Com as amostras humanas, a pesquisa observou que pessoas infectadas por chikungunya ou mayaro produzem grande quantidade de anticorpos protetores contra o respectivo vírus causador da infecção. “Entretanto, a exemplo do que observamos em camundongos, os anticorpos destes pacientes apresentam níveis de proteção cruzada muito baixos”, destaca Fumagalli. “Tendo em vista os resultados observados em camundongos, acreditamos que situação muito similar deva ocorrer nos humanos, que potencialmente devem responder de maneira cruzada rapidamente após a infecção, elevando os níveis de anticorpos protetores, que, por vez, desenvolvem papel importante na redução da doença secundária.”
De acordo com o pesquisador, a inédita proteção cruzada identificada no estudo não permite inferir sobre possíveis tratamentos. “O resultado da pesquisa sugere que pessoas infectadas pelo vírus chikungunya em algum momento de sua vida, potencialmente, podem estar parcialmente protegidas da infecção secundária pelo vírus mayaro, caso isso ocorra futuramente”, observa. “Neste caso, porém, novas perguntas surgem, tais como: o quão profundo será o impacto clínico desta proteção cruzada durante uma reinfecção com um vírus diferente?; esta proteção cruzada seria suficiente para limitar a emergência do vírus mayaro em regiões onde circulam os vírus chikungunya?; quais as consequências epidemiológicas na dinâmica de transmissão e disseminação destes vírus?”, questiona. “Esperamos que futuros estudos epidemiológicos e clínicos ajudem a resolver estas questões.”
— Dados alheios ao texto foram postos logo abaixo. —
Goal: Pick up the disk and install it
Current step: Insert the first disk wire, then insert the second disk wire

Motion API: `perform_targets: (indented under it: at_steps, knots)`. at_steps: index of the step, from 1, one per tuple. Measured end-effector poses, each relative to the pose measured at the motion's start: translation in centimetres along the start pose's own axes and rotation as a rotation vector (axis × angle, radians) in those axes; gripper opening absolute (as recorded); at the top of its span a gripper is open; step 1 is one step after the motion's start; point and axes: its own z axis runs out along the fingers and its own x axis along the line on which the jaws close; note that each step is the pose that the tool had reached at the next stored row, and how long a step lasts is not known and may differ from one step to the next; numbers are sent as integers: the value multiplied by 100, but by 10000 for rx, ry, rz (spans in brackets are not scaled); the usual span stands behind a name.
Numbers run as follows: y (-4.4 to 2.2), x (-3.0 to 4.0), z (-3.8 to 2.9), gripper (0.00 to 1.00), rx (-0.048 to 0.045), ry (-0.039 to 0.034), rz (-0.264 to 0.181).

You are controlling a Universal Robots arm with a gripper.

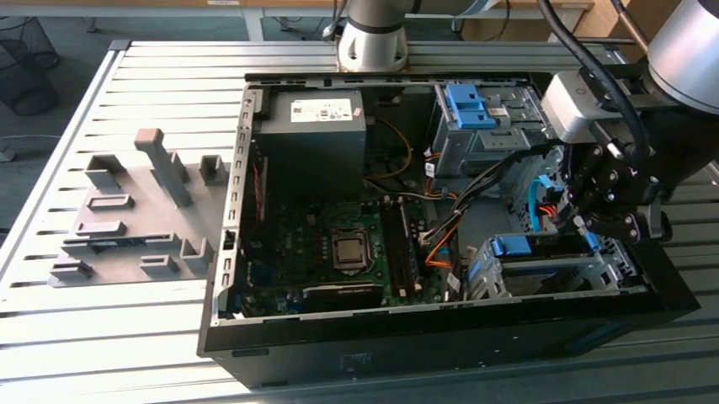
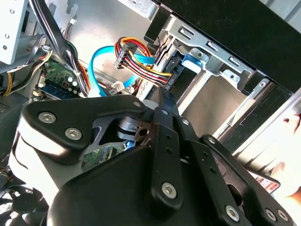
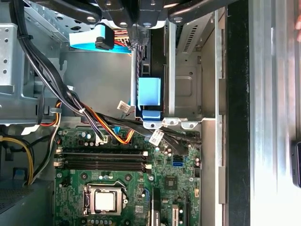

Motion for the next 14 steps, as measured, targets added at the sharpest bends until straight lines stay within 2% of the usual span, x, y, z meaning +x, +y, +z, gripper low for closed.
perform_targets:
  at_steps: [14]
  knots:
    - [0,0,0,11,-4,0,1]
O estudo contou com a participação de nove pesquisadores, oito deles da FMRP, que conduziram os experimentos em camundongos, realizaram ensaios in vitro e desenvolveram o planejamento do projeto. A pesquisa teve também o auxílio de um professor da Universidade de Campinas (Unicamp), que conduziu análises patológicas. Os resultados do trabalho são apresentados no artigo Chikungunya virus exposure partially cross-protects against Mayaro virus infection in mice, publicado no Journal of Virology em 22 de setembro.